Exercise objective: Report every line of the records that includes the word "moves".

Source data:
※ ※ ※
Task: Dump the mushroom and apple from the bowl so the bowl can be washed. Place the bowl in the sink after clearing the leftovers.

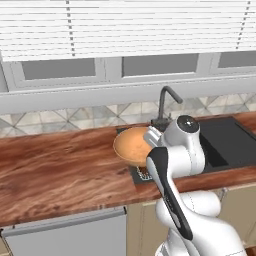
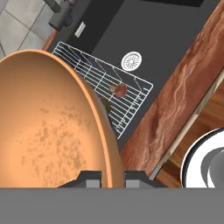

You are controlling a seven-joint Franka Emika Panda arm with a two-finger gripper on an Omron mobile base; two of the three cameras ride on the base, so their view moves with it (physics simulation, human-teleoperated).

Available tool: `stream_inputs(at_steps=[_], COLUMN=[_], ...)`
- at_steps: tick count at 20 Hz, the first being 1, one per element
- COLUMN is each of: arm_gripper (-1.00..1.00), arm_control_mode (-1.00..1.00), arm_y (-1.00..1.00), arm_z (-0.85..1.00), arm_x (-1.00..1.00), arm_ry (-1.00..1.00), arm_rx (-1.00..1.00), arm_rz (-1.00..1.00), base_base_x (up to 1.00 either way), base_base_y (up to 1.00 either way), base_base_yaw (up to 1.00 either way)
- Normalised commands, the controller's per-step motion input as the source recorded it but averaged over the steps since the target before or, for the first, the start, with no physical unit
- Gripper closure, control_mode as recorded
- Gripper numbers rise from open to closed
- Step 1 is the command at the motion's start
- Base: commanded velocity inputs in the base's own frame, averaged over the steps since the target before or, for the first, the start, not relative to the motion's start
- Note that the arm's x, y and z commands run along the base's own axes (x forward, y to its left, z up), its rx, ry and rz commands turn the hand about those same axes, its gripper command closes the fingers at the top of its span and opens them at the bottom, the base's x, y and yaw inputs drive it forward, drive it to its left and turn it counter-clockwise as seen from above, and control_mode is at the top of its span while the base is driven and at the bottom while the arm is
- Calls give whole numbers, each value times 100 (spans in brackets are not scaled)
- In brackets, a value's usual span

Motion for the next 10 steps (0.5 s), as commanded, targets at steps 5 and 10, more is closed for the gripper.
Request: stream_inputs(at_steps=[5, 10], arm_gripper=[100, 100], arm_control_mode=[100, 100], arm_y=[0, 0], arm_z=[0, 0], arm_x=[0, 0], arm_ry=[0, 0], arm_rx=[0, 0], arm_rz=[0, 0], base_base_x=[-1, 0], base_base_y=[-74, -72], base_base_yaw=[-3, -1])
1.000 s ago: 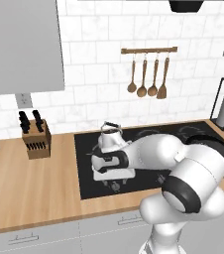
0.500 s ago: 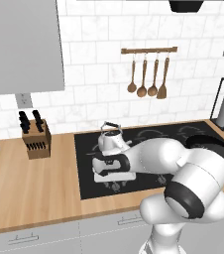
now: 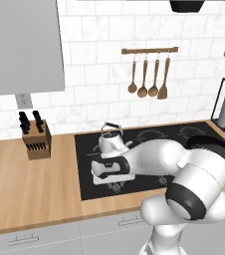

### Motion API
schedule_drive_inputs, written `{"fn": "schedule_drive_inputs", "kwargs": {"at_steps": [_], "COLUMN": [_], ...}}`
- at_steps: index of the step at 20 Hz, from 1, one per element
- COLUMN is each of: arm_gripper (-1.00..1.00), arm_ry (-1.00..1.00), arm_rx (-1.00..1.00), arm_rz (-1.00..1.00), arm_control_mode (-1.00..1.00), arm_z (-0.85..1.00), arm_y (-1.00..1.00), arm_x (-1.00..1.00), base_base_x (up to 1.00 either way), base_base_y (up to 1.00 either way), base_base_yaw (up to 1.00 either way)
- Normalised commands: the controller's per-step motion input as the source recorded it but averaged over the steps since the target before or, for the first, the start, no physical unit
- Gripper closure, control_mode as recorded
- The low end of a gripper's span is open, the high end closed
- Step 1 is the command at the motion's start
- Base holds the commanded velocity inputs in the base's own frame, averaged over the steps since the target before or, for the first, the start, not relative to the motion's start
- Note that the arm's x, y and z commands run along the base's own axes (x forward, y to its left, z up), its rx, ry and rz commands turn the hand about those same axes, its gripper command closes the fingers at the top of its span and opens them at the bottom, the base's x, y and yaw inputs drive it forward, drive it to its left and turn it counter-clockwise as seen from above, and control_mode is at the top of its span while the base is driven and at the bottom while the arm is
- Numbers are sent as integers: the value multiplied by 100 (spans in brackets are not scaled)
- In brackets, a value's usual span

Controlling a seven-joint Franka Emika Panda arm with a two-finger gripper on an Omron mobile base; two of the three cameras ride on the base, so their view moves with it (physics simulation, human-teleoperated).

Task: Pick the kettle from the counter and place it on a stove burner. Then turn the burner on.

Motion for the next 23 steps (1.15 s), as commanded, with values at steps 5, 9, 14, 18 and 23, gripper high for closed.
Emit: {"fn": "schedule_drive_inputs", "kwargs": {"at_steps": [5,9,14,18,23], "arm_gripper": [100,100,100,100,-100], "arm_ry": [0,0,-1,1,-5], "arm_rx": [-19,-17,-14,0,0], "arm_rz": [55,54,45,0,0], "arm_control_mode": [-100,-100,-100,-100,-100], "arm_z": [0,0,0,0,34], "arm_y": [35,17,3,0,0], "arm_x": [-20,-19,-16,0,0], "base_base_x": [0,0,0,0,0], "base_base_y": [0,0,0,0,0], "base_base_yaw": [0,0,0,0,0]}}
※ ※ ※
Task output:
You are controlling a seven-joint Franka Emika Panda arm with a two-finger gripper on an Omron mobile base; two of the three cameras ride on the base, so their view moves with it (physics simulation, human-teleoperated).
Controlling a seven-joint Franka Emika Panda arm with a two-finger gripper on an Omron mobile base; two of the three cameras ride on the base, so their view moves with it (physics simulation, human-teleoperated).

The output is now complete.